◆ Problem to work on ◆
Copy the lines from the start of the records below through the line containing "rule: each instance of the robotic", both included, and leave out the pictures.

Records excerpted from a collection
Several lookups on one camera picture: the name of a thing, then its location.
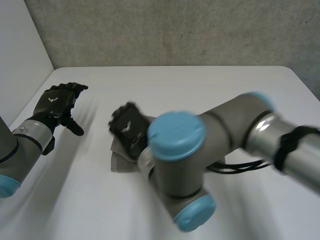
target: robotic hand
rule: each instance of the robotic hand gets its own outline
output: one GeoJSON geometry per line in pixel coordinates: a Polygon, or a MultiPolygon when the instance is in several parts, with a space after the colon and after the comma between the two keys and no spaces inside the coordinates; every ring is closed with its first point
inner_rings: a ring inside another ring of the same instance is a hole
{"type": "Polygon", "coordinates": [[[0,117],[0,198],[12,196],[38,158],[55,147],[55,128],[62,125],[77,136],[84,130],[71,117],[76,99],[87,86],[75,82],[44,91],[33,116],[12,133],[0,117]]]}

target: light blue cap
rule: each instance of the light blue cap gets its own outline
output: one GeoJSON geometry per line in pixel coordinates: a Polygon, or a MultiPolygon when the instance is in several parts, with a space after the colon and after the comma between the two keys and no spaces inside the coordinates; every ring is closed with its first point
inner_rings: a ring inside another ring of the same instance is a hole
{"type": "Polygon", "coordinates": [[[193,154],[204,142],[206,127],[193,113],[173,111],[157,117],[149,126],[153,155],[163,161],[178,161],[193,154]]]}
{"type": "Polygon", "coordinates": [[[263,101],[263,102],[270,108],[270,110],[272,110],[272,111],[274,111],[274,110],[276,109],[274,103],[272,102],[272,100],[271,100],[267,95],[265,95],[265,94],[262,93],[262,92],[250,91],[250,92],[244,93],[243,95],[249,95],[249,96],[253,96],[253,97],[256,97],[256,98],[260,99],[260,100],[263,101]]]}
{"type": "Polygon", "coordinates": [[[183,232],[191,232],[204,224],[216,210],[216,201],[207,194],[191,202],[173,219],[183,232]]]}
{"type": "Polygon", "coordinates": [[[11,197],[21,186],[21,182],[0,174],[0,198],[11,197]]]}

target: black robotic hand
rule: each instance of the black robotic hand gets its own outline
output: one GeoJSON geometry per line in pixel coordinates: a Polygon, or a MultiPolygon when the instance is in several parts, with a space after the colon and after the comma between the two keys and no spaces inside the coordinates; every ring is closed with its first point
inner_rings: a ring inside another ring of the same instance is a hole
{"type": "MultiPolygon", "coordinates": [[[[44,91],[34,108],[30,120],[39,121],[48,126],[52,134],[60,124],[77,136],[82,136],[84,130],[71,117],[71,109],[74,108],[76,99],[83,90],[88,89],[86,85],[76,82],[52,86],[44,91]]],[[[47,155],[55,146],[55,138],[49,143],[43,155],[47,155]]]]}

◆ Exercise result ◆
Several lookups on one camera picture: the name of a thing, then its location.
target: robotic hand
rule: each instance of the robotic hand gets its own outline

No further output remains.